From the first line to the last, copy the listing exactly and omit the images.

== DATA EXCERPT

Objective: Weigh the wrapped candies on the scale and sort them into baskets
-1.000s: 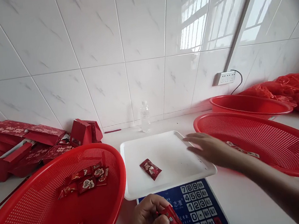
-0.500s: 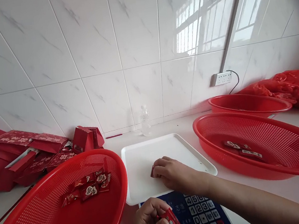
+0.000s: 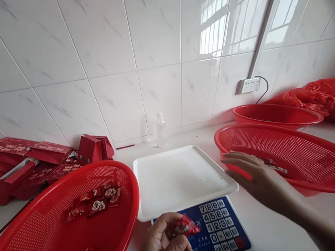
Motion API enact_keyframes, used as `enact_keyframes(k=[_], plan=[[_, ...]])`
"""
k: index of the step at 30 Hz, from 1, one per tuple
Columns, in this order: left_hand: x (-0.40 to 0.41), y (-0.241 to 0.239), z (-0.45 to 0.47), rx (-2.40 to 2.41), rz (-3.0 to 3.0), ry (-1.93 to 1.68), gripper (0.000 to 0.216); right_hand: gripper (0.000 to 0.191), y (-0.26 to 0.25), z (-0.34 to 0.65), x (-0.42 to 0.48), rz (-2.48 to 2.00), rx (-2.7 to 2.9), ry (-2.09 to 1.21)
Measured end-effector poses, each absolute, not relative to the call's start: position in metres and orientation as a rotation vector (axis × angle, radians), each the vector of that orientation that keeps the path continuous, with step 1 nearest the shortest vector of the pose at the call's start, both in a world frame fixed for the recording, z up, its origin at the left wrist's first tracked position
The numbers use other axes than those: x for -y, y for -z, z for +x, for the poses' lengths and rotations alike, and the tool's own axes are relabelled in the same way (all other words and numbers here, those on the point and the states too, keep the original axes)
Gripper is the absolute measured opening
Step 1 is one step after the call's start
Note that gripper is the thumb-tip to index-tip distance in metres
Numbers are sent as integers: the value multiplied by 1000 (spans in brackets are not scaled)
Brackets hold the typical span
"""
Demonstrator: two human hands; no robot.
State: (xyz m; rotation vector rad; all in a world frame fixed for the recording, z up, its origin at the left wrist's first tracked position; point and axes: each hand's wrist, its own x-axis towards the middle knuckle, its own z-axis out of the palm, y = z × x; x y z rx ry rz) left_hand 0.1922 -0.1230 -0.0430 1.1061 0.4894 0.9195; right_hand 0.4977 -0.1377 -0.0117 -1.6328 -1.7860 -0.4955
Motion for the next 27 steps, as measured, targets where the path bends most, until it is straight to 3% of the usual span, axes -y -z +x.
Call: enact_keyframes(k=[3,7,10,13,17,22,27], plan=[[125,41,192,-572,1206,-945,30,33,0,432,157,-1438,1859,75],[123,43,189,-570,1268,-918,29,41,-11,374,168,-1360,1912,-668],[123,46,187,-587,1290,-937,27,44,-8,364,163,-1393,1793,-879],[126,45,188,-621,1301,-988,32,38,-4,371,153,-1390,1667,-812],[130,43,190,-641,1330,-1074,40,27,-1,389,130,-1522,1572,-365],[127,45,192,-724,1545,-1006,32,30,16,403,122,-1511,1695,141],[133,39,185,-701,1729,-1026,25,24,52,381,170,-1161,1814,-41]])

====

(EXPECTED ANSWER)
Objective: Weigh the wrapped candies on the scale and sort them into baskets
-1.000s: 
-0.500s: 
+0.000s: 
Motion API enact_keyframes, used as `enact_keyframes(k=[_], plan=[[_, ...]])`
"""
k: index of the step at 30 Hz, from 1, one per tuple
Columns, in this order: left_hand: x (-0.40 to 0.41), y (-0.241 to 0.239), z (-0.45 to 0.47), rx (-2.40 to 2.41), rz (-3.0 to 3.0), ry (-1.93 to 1.68), gripper (0.000 to 0.216); right_hand: gripper (0.000 to 0.191), y (-0.26 to 0.25), z (-0.34 to 0.65), x (-0.42 to 0.48), rz (-2.48 to 2.00), rx (-2.7 to 2.9), ry (-2.09 to 1.21)
Measured end-effector poses, each absolute, not relative to the call's start: position in metres and orientation as a rotation vector (axis × angle, radians), each the vector of that orientation that keeps the path continuous, with step 1 nearest the shortest vector of the pose at the call's start, both in a world frame fixed for the recording, z up, its origin at the left wrist's first tracked position
The numbers use other axes than those: x for -y, y for -z, z for +x, for the poses' lengths and rotations alike, and the tool's own axes are relabelled in the same way (all other words and numbers here, those on the point and the states too, keep the original axes)
Gripper is the absolute measured opening
Step 1 is one step after the call's start
Note that gripper is the thumb-tip to index-tip distance in metres
Numbers are sent as integers: the value multiplied by 1000 (spans in brackets are not scaled)
Brackets hold the typical span
"""
Demonstrator: two human hands; no robot.
State: (xyz m; rotation vector rad; all in a world frame fixed for the recording, z up, its origin at the left wrist's first tracked position; point and axes: each hand's wrist, its own x-axis towards the middle knuckle, its own z-axis out of the palm, y = z × x; x y z rx ry rz) left_hand 0.1922 -0.1230 -0.0430 1.1061 0.4894 0.9195; right_hand 0.4977 -0.1377 -0.0117 -1.6328 -1.7860 -0.4955
Motion for the next 27 steps, as measured, targets where the path bends most, until it is straight to 3% of the usual span, axes -y -z +x.
Call: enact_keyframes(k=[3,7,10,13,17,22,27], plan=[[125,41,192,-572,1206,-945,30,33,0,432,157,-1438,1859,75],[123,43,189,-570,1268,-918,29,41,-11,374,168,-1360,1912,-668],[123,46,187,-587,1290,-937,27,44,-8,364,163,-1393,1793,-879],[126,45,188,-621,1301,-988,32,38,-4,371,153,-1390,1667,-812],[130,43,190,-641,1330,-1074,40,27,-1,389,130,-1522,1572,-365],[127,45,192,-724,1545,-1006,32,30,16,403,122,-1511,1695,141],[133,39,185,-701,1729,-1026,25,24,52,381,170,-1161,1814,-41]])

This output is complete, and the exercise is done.